One thing I knew was that the overhead of copying the string to WebAssembly was slowing me down substantially. This meant that longer strings would probably perform better in my lib than in change-case, because the core functionality of converting the string would be faster and therefore offset the cost of copying the string in memory. I tested this hypothesis and I was correct. fast-case was comparable to change-case when using a reasonably long string input.

However, I knew that a common use case for converting string casing is for smaller strings, e.g. the keys of a JSON object going between two APIs that use different casing conventions. So I added a benchmark with a reasonably short string and found that it was wildly worse performance. You can see the full results on the fast-case README, but it turns out fast-case is anywhere from 2% to 40% slower than change-case 😬.

I was ready to throw in the towel, but I realized there was another benchmark I could perform to determine if I was just a terrible software engineer, or if the WebAssembly boundary was actually the problem here: benchmarking my Rust algorithm.

Rust benchmarking

By this point, I hadn’t bothered to benchmark my Rust algorithm against any native Rust crates. In fact, it had kind of slipped my mind to even try using a pre-made crate first! (I’m a nerd, hence I wanted to write it myself 😛.) As a fairly beginner-level Rustacean, it took me a little bit to get the criterion crate configured, but once I did I went to town and added benchmarks against 5 different crates. The results were fascinating!

It turns out, with one notable exception (which I’ll discuss in a moment), my library is about 10-100x faster than other leading Rust crates!!! I was blown away at the difference in performance, and if I’m being honest, also a little bit proud 🥲!

The one notable exception to my success was heck, which was functionally equivalent to my algorithm in speed. If you’re dealing with only ascii characters, heck offers a variant that avoids unicode handling and is distinctly faster than fast-case (although by only a small margin). However, since my algorithm accurately handles unicode, I thought it was only fair to compare apples to apples and enable the unicode feature for heck. After this change, the result was that my algorithm was faster than heck in all cases except for camelCase! You can see the full benchmarks on the fast-case README.

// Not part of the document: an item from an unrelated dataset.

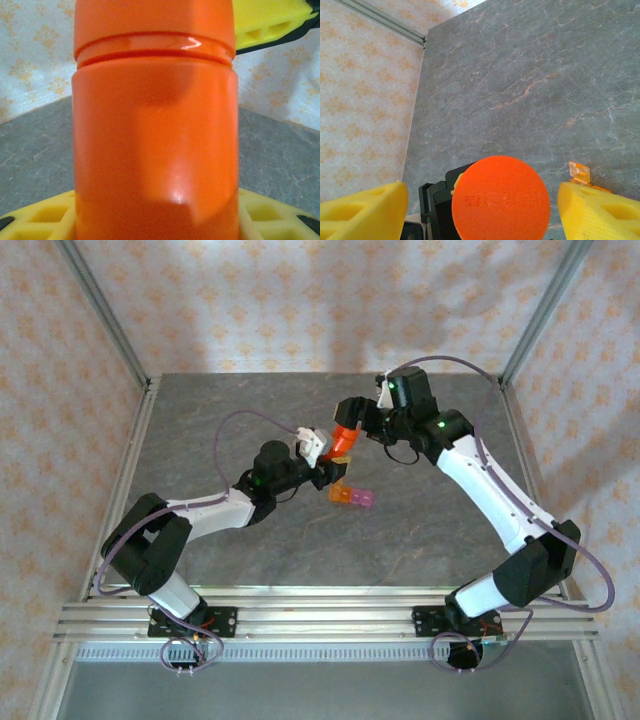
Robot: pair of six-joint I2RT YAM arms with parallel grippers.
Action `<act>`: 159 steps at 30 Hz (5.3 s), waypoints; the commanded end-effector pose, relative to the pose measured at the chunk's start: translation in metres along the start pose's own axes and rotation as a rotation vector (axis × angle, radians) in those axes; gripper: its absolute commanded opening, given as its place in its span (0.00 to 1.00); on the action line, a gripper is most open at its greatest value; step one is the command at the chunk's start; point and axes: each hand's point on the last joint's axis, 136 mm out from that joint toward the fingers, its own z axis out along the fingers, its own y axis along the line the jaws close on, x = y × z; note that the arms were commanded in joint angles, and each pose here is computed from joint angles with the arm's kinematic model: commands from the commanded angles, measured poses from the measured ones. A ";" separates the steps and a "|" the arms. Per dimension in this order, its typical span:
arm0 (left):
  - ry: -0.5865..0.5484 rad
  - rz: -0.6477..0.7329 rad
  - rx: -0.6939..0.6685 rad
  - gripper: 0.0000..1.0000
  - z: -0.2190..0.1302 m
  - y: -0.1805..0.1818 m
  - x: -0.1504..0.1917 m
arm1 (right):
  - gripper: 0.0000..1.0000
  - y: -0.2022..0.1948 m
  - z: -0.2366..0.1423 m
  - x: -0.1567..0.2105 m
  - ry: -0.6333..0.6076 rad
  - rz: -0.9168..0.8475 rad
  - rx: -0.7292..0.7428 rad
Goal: Sort the pills into containers
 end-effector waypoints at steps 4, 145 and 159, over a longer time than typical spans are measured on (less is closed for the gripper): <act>-0.084 0.018 -0.003 0.00 -0.001 0.000 -0.035 | 0.77 -0.009 0.015 0.007 0.023 -0.002 0.014; 0.053 0.290 -0.221 0.00 -0.008 0.015 -0.013 | 0.71 -0.021 0.026 0.024 0.070 0.119 0.009; -0.040 0.147 -0.064 0.00 -0.016 -0.002 -0.031 | 0.43 -0.001 0.020 0.019 0.060 -0.153 -0.148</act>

Of course, the differences we’re talking about are on the scale of tens of nanoseconds; this is not a meaningful difference in most practical contexts. However, it was yet more proof that the algorithm I wrote was pretty darn good. Even though I wasn’t able to write the fastest TypeScript library in the world, I can take comfort knowing that I wrote a blazing fast Rust algorithm.

I am choosing (at the moment) not to publish fast-case as a Rust library because the difference between it and heck is so incredbily minor. I would prefer to contribute back to heck rather than publish a new library. I also think that the difference in performance is not substantial enough to matter for 99.999% of use cases; to me, the cost of publishing yet another crate with (essentially) duplicate functionality is greater than the benefit of serving those very few who need nano-optimizations.

Learnings & take-aways

  1. Do not use WebAssembly for small functions! Copying the values between the JS runtime and the WebAssembly runtime will eat away any performance improvements you might achieve from the speed increase of the WebAssembly code.
  2. Benchmark early, benchmark often! You can’t know if you’re getting better or worse without benchmarks.
  3. Test everything! Grabbing test cases from “inspiration” libraries is a great way to build a test suite fast without having to think too hard about edge cases right away.